- **EXERCISE**
Exactly as written, copy the lines of the data below from the first through the one containing "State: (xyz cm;".

- **DATA SEGMENT**
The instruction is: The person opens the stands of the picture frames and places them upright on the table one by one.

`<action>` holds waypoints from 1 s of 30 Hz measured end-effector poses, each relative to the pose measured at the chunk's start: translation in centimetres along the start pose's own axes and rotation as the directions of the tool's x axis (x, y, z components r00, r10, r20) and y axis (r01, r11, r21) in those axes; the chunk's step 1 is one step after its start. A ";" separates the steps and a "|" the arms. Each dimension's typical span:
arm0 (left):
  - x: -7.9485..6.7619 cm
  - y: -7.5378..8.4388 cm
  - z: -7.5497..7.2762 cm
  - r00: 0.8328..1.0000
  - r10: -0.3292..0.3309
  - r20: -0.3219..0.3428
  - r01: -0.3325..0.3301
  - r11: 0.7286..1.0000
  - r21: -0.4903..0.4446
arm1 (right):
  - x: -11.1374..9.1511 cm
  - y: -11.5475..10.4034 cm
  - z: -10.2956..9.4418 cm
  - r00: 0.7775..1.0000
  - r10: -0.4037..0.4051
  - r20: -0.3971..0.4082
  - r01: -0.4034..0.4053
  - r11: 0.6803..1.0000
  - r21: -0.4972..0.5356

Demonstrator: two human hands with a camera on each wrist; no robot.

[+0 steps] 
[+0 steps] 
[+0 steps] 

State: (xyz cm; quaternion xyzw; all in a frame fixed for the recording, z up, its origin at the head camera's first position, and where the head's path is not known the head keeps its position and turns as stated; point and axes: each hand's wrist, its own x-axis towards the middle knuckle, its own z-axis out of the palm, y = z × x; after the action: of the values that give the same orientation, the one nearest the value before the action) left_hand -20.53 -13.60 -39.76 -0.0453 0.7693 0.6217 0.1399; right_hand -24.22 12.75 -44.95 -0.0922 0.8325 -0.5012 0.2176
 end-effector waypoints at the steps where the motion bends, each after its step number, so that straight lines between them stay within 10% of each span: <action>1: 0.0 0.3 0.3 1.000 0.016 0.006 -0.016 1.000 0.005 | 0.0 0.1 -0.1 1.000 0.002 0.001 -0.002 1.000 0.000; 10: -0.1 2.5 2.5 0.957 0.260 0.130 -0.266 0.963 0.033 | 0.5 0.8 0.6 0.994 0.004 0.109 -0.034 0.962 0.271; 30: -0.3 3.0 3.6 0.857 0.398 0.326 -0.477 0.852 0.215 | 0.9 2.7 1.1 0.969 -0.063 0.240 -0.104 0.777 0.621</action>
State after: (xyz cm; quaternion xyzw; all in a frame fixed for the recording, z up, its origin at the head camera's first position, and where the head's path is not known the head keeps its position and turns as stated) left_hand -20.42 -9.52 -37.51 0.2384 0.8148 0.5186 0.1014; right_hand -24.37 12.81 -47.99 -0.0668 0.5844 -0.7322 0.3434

- **TASK ANSWER**
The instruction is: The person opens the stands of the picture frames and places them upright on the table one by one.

`<action>` holds waypoints from 1 s of 30 Hz measured end-effector poses, each relative to the pose measured at the chunk's start: translation in centimetres along the start pose's own axes and rotation as the directions of the tool's x axis (x, y, z components r00, r10, r20) and y axis (r01, r11, r21) in those axes; the chunk's step 1 is one step after its start. A ";" separates the steps and a "|" the arms. Each dimension's typical span:
arm0 (left):
  - x: -7.9485..6.7619 cm
  - y: -7.5378..8.4388 cm
  - z: -7.5497..7.2762 cm
  - r00: 0.8328..1.0000
  - r10: -0.3292..0.3309
  - r20: -0.3219..0.3428
  - r01: -0.3325..0.3301
  - r11: 0.7286..1.0000
  - r21: -0.4903..0.4446
arm1 (right):
  - x: -11.1374..9.1511 cm
  - y: -11.5475..10.4034 cm
  - z: -10.2956..9.4418 cm
  - r00: 0.7775..1.0000
  - r10: -0.4037..0.4051
  - r20: -0.3971..0.4082
  - r01: -0.4034..0.4053
  - r11: 0.6803..1.0000
  - r21: -0.4972..0.5356

Demonstrator: two human hands with a camera on each wrist; no robot.

[+0 steps] 
[+0 steps] 
[+0 steps] 

State: (xyz cm; quaternion xyzw; all in a frame fixed for the recording, z up, its origin at the head camera's first position, and where the head's path is not known the head keeps its position and turns as stated; point and axes: each hand's wrist, its own x-axis towards the middle knuckle, its own z-axis out of the palm, y = z × x; after the action: of the values that give the same orientation, the one nearest the value before the action) left_hand -20.53 -13.60 -39.76 -0.0453 0.7693 0.6217 0.1399; right_hand -24.22 12.75 -44.95 -0.0922 0.8325 -0.5012 0.2176

No further output is needed for this exercise.